» Given information:

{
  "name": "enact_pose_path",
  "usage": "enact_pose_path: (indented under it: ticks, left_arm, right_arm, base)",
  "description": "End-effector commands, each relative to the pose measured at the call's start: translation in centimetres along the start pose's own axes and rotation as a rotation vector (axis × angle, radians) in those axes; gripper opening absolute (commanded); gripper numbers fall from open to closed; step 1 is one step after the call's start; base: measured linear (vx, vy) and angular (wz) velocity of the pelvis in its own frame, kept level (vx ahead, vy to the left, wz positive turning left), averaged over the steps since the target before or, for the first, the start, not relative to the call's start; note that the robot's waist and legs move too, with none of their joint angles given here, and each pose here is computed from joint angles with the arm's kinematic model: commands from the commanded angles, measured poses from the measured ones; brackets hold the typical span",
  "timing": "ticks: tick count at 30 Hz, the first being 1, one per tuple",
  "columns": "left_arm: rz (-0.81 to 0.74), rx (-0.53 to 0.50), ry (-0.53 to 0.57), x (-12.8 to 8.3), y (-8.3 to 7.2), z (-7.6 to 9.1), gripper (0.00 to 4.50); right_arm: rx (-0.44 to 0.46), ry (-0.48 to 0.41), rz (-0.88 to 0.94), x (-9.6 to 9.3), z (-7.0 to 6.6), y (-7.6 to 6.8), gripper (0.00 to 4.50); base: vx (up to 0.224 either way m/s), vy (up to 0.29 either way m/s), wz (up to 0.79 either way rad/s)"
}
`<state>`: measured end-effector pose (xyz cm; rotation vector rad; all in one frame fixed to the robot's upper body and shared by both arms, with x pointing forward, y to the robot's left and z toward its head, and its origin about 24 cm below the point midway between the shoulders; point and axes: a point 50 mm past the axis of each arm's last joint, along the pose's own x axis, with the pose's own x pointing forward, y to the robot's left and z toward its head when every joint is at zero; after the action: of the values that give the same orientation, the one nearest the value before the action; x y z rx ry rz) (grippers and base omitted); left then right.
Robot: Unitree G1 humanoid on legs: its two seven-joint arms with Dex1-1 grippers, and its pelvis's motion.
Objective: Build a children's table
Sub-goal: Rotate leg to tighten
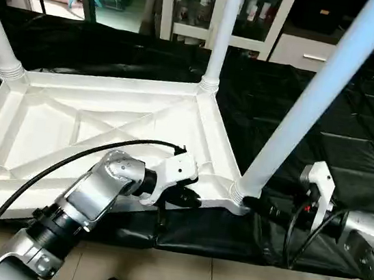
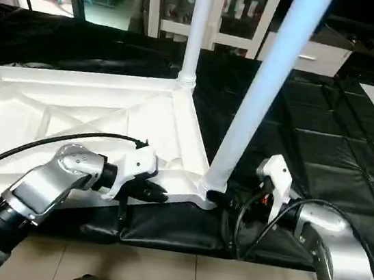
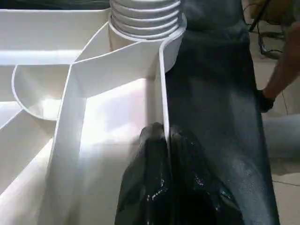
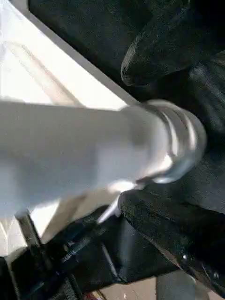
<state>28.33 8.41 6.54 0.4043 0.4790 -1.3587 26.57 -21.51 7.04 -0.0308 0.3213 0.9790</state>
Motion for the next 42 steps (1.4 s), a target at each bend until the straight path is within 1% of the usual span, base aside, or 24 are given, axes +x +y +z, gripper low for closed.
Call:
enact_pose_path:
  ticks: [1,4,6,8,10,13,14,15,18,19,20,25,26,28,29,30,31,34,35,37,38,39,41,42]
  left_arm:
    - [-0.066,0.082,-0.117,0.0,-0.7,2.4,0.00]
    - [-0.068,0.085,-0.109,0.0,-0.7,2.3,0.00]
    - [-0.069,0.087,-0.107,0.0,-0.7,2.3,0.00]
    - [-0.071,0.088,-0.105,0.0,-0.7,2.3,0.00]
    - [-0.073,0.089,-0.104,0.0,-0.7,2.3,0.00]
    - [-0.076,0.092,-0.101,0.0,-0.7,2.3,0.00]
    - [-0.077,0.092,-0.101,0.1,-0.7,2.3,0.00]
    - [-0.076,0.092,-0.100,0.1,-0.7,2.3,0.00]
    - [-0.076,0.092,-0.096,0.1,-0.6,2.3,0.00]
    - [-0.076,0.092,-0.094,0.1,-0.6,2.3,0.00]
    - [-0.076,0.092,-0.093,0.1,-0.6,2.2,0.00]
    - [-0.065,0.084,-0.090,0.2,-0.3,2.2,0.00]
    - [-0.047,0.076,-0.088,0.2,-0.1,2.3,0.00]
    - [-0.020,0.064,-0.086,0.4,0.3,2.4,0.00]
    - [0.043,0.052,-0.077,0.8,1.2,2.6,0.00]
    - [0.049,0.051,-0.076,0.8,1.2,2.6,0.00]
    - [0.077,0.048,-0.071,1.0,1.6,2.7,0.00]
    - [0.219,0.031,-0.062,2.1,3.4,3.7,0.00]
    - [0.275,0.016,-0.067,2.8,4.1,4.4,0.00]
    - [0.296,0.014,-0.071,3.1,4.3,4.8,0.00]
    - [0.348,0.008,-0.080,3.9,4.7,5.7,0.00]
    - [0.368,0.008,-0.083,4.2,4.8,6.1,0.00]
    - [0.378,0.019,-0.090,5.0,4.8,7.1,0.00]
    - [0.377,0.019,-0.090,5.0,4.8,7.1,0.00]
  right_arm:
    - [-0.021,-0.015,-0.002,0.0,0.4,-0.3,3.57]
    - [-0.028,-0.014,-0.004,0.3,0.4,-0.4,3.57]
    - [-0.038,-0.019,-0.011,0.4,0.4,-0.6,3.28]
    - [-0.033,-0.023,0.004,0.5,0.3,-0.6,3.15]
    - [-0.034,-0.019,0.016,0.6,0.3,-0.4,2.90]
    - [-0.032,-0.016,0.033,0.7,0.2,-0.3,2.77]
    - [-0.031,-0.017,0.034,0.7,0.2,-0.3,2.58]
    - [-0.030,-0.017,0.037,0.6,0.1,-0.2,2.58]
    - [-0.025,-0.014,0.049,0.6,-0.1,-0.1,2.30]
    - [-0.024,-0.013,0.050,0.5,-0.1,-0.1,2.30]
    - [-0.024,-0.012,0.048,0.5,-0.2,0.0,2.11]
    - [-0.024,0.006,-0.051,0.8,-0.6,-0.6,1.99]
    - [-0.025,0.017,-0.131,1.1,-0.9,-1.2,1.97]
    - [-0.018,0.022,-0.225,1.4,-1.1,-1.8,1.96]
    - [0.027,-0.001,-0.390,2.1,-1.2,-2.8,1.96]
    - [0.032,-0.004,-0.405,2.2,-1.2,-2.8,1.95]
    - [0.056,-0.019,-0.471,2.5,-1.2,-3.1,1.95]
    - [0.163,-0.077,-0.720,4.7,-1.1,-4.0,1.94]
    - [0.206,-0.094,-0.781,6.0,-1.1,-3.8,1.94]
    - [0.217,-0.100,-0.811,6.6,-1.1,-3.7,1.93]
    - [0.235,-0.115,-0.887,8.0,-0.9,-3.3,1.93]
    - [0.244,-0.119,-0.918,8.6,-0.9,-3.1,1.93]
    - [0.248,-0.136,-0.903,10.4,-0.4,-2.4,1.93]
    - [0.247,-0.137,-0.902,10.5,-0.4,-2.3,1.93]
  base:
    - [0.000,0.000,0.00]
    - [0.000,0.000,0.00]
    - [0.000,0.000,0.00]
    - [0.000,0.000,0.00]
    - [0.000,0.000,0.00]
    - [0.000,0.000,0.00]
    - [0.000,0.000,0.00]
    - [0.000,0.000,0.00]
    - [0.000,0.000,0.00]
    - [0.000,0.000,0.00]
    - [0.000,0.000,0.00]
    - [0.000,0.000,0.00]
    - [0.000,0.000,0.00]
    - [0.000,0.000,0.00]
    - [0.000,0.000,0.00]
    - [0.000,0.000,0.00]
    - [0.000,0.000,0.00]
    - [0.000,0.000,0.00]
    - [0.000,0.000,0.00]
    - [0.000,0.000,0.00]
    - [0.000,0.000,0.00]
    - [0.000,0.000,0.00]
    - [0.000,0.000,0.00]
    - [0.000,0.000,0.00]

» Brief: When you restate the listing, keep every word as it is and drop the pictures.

» Your response:
{
  "name": "enact_pose_path",
  "usage": "enact_pose_path: (indented under it: ticks, left_arm, right_arm, base)",
  "description": "End-effector commands, each relative to the pose measured at the call's start: translation in centimetres along the start pose's own axes and rotation as a rotation vector (axis × angle, radians) in those axes; gripper opening absolute (commanded); gripper numbers fall from open to closed; step 1 is one step after the call's start; base: measured linear (vx, vy) and angular (wz) velocity of the pelvis in its own frame, kept level (vx ahead, vy to the left, wz positive turning left), averaged over the steps since the target before or, for the first, the start, not relative to the call's start; note that the robot's waist and legs move too, with none of their joint angles given here, and each pose here is computed from joint angles with the arm's kinematic model: commands from the commanded angles, measured poses from the measured ones; brackets hold the typical span",
  "timing": "ticks: tick count at 30 Hz, the first being 1, one per tuple",
  "columns": "left_arm: rz (-0.81 to 0.74), rx (-0.53 to 0.50), ry (-0.53 to 0.57), x (-12.8 to 8.3), y (-8.3 to 7.2), z (-7.6 to 9.1), gripper (0.00 to 4.50); right_arm: rx (-0.44 to 0.46), ry (-0.48 to 0.41), rz (-0.88 to 0.94), x (-9.6 to 9.3), z (-7.0 to 6.6), y (-7.6 to 6.8), gripper (0.00 to 4.50); base: vx (up to 0.224 either way m/s), vy (up to 0.29 either way m/s), wz (up to 0.79 either way rad/s)"
}
`<state>`: measured end-effector pose (xyz cm; rotation vector rad; all in one frame fixed to the robot's upper body and shared by both arms, with x pointing forward, y to the robot's left and z toward its head, and its origin about 24 cm below the point midway between the shoulders; point and axes: a point 50 mm past the axis of each arm's last joint, along the pose's own x axis, with the pose's own x pointing forward, y to the robot's left and z toward its head when every joint is at zero; after the action: of the values that give the same orientation, the one nearest the value before the action; x y z rx ry rz) (grippers and base omitted); left then right.
Robot: Unitree G1 humanoid on legs: its two seven-joint arms with Dex1-1 grippers, and its pelvis's motion.
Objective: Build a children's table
Sub-goal: Rotate leg to tighten
<state>28.33 8.41 6.54 0.4043 0.4790 -1.3587 26.57 -21.51 7.04 -0.0308 0.3213 0.9790</state>
Motion for the next 42 steps (1.4 s), a target at each bend until the straight path is within 1% of the usual span, base aside, or 24 are given, axes +x +y +z, gripper low for closed.
Call:
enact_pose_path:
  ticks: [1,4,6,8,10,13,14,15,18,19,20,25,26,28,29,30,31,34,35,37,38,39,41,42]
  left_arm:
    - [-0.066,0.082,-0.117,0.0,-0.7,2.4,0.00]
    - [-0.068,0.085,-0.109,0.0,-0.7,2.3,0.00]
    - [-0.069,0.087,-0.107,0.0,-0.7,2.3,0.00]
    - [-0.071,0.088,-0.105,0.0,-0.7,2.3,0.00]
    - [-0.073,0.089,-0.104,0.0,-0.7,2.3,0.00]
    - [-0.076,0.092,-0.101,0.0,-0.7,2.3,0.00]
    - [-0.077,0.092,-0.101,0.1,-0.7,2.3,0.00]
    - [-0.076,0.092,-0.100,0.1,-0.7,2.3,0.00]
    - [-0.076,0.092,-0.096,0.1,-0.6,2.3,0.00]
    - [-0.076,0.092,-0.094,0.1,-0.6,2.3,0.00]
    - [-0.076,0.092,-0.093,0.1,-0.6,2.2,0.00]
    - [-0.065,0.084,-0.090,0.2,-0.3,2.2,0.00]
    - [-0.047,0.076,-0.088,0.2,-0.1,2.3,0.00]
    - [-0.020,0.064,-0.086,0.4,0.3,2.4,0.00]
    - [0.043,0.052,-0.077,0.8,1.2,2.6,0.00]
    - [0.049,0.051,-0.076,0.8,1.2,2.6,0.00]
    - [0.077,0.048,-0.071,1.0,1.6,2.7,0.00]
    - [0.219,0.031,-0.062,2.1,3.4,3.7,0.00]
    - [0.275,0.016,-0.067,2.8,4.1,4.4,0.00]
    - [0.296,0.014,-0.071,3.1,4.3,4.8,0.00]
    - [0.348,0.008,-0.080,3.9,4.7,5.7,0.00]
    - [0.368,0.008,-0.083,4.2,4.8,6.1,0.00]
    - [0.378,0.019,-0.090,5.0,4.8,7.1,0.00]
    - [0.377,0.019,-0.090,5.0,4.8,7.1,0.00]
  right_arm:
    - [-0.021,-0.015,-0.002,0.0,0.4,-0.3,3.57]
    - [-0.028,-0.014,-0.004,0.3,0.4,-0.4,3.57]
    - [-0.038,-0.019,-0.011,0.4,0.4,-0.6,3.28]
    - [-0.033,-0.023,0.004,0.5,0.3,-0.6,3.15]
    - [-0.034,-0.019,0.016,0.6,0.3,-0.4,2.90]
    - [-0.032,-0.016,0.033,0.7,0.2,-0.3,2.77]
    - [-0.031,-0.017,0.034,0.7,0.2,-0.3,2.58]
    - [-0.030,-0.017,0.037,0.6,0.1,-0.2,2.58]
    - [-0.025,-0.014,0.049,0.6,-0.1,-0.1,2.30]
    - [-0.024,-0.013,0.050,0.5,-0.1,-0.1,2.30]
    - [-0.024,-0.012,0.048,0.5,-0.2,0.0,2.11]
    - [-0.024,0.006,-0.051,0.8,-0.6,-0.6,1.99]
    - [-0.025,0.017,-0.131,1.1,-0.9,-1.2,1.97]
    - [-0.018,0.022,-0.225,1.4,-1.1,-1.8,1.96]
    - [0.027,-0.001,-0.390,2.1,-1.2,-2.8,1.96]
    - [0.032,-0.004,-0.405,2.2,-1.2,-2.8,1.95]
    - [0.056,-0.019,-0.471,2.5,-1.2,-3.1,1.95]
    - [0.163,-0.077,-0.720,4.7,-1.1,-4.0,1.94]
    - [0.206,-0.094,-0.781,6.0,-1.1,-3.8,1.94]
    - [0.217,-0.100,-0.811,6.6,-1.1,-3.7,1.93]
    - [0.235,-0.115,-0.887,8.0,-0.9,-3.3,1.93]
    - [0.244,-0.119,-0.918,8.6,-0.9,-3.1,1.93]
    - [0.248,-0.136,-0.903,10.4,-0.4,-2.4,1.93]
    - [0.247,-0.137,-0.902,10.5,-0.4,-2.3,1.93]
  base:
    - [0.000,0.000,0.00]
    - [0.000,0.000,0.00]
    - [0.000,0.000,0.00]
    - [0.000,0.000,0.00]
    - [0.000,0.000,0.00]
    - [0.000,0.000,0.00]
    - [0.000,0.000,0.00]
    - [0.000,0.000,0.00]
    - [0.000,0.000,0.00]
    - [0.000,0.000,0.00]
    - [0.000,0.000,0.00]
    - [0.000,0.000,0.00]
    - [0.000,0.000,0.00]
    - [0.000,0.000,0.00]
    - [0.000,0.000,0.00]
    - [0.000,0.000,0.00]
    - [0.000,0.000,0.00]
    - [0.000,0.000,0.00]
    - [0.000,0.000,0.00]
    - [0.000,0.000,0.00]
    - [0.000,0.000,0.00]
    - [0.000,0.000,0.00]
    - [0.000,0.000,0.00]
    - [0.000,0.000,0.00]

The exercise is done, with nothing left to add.